Gokarna: Nirvana in Disguise!

A regular nominee among backpackers’ favourite beaches in search of tranquility and solitude in India, Gokarna appeals to the congregation looking for a nonchalant, laid-back beach holiday.

Strolls along the quiet amicable beaches make you aware of your existence; splashes of sea water on your feet, the sound of waves crashing on nearby rocks, the scent of salt air and the windswept sunsets make you live in the moment. Gokarna, for quite long, has been the destination for those who find peace in desolation, who prefer to stay away from the dynamism of Goa – rangers who can befriend the art of lull and placidity.

Gokarna starts to put up quite a show right when one gets off on the Gokarna Road Railway Station. The station lies about ten kilometre from the core of the haven. The elementary, single-lane boulevard that leads its way into the town, with little to no traffic, provides the most apt introduction to what is about to come.

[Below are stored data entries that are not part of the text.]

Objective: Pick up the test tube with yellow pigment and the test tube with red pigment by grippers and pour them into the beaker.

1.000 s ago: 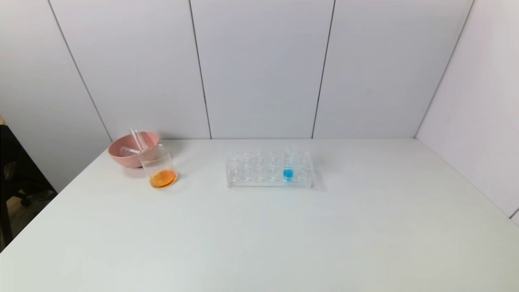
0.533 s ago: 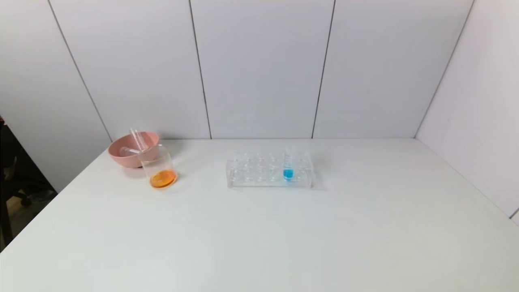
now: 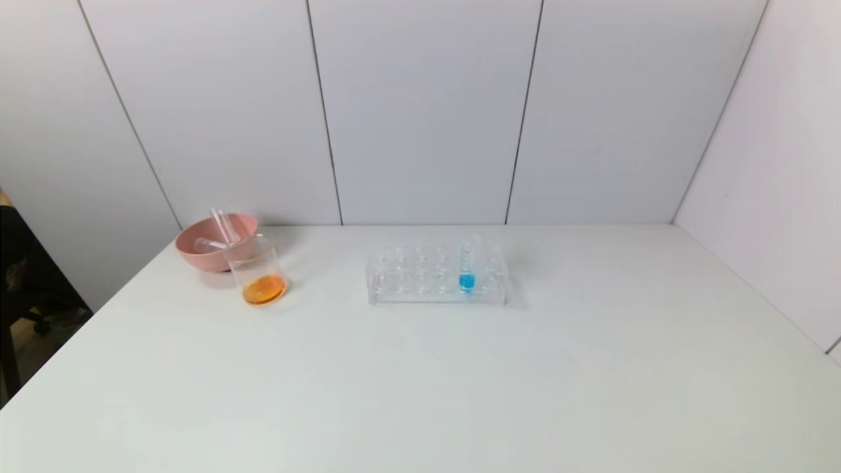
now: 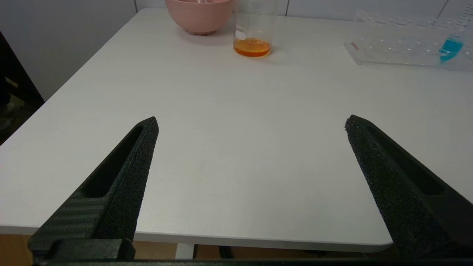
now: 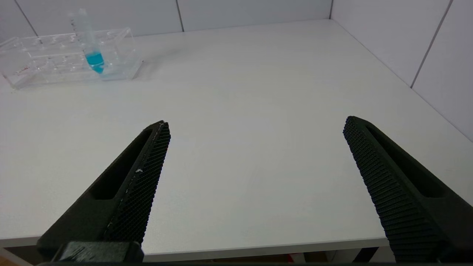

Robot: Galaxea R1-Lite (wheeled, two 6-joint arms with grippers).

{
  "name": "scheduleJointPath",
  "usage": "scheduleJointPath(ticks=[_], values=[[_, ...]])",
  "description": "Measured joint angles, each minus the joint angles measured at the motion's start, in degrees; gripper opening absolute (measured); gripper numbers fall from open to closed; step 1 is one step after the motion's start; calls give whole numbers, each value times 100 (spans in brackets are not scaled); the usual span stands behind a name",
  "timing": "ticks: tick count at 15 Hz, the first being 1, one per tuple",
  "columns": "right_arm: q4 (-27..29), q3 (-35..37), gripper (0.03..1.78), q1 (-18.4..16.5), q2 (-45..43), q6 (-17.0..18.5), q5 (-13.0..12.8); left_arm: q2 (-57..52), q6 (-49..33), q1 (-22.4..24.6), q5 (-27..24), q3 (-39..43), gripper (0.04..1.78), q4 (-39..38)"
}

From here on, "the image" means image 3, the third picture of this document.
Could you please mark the pink bowl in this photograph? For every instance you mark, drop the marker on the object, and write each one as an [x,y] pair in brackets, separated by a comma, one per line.
[207,253]

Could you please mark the test tube with yellow pigment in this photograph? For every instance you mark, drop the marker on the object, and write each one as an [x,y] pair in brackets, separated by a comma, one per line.
[225,226]

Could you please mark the clear glass beaker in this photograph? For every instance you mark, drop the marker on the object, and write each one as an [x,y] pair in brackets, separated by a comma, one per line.
[263,286]

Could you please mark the clear plastic test tube rack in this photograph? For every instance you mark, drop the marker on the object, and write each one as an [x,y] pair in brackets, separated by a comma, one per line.
[407,289]

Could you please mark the test tube with blue pigment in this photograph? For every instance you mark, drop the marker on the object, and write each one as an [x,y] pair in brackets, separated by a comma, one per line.
[467,282]

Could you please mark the test tube with red pigment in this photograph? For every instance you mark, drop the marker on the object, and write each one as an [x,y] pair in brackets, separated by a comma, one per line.
[207,245]

Trees and landscapes untouched and unscathed, hillocks that seem to have no human occupancy at all, baring small temples that look deserted, and while you are stuck in your thoughts of what lies beyond, a sudden view of the blue water in the distance takes your breath away.

Gokarna, a modest town along the coast of Karnataka, has amassed a reputation as ‘hippiedom’s final frontier’. Old-timers who have been on the road for decades, having seen what India had to offer half a century ago, say it is reminiscent of what Goa used to be in the 1970s and 80s. Most of the travellers acknowledged the town’s existence only quite recently, part of the reason why the place still has an aura of seclusion in the air, perhaps.

There lies a rather off-beat, yet benevolent culture in Gokarna – quiet, less partying, more severed.

Views from the cliff besides Kudle beach

The enticingly named beaches – Om beach, Kudle, Half-moon and Paradise beaches, each expose a different frontage of what the town has to offer. Though not as widespread as some beaches one might have seen, these waterfronts have a unique charm about them. Devoid of ravenous water sport activities and beach stalls one is used to seeing, these instead have shacks and laid-back cottages alongside for backpackers to take it all in.

One can spot wanderers reading books, sketching and playing ukuleles; one can find Israelis playing frisbees and sipping beers; one can easily spot the hermits smoking and just becoming one with the blissful surroundings. But there’s seldom an ardor, or a sense of gusto in the air!

So why, in such a reclusive place, would people still pour in? Ask this to any shack owner and the answer is common – Nothing. Smoke. Sleep. Music. Sunbathe.

Yes, the narrow streets in the town are thick with honking mopeds, cows and rickshaws; yes, there are shrines and temples everywhere; yes, the street-side shops like filing cabinets spill over with puja accessories, sandalwood, spices, and chillums are a common sight, and still there lies a rather off-beat, yet benevolent culture in Gokarna – quiet, less partying, more severed!

One could easily be dazzled by the uncomplicated charisma of traditions, the hippie-code and the gulf that prevails between them. Thousands of devotees come to the Mahabaleshwar temple every year, the fervent Hindus who did understand the commercial value of what they had when travelers started pouring in, but who also embraced, that the town was and remained primarily an agricultural and worship economy.

This might be part of the reason why tourist commercialisation is still a distant possibility for Gokarna.

Right from the phytoplankton on beaches, which are pitch dark for most part from dusk to dawn, to the lone-rangers that trek their way from one beach to the other over the hillocks, from the recluse voyager who sits by the cliffs of these hillocks awaiting the serene sunset to the bustle of the town as one approaches the Mahabaleshwar temple, Gokarna gradually orchestrates an assortment of sights and experiences that otherwise, would be hard to find in any other place!

Gokarna: Nirvana in Disguise; An article by Ankur Deo.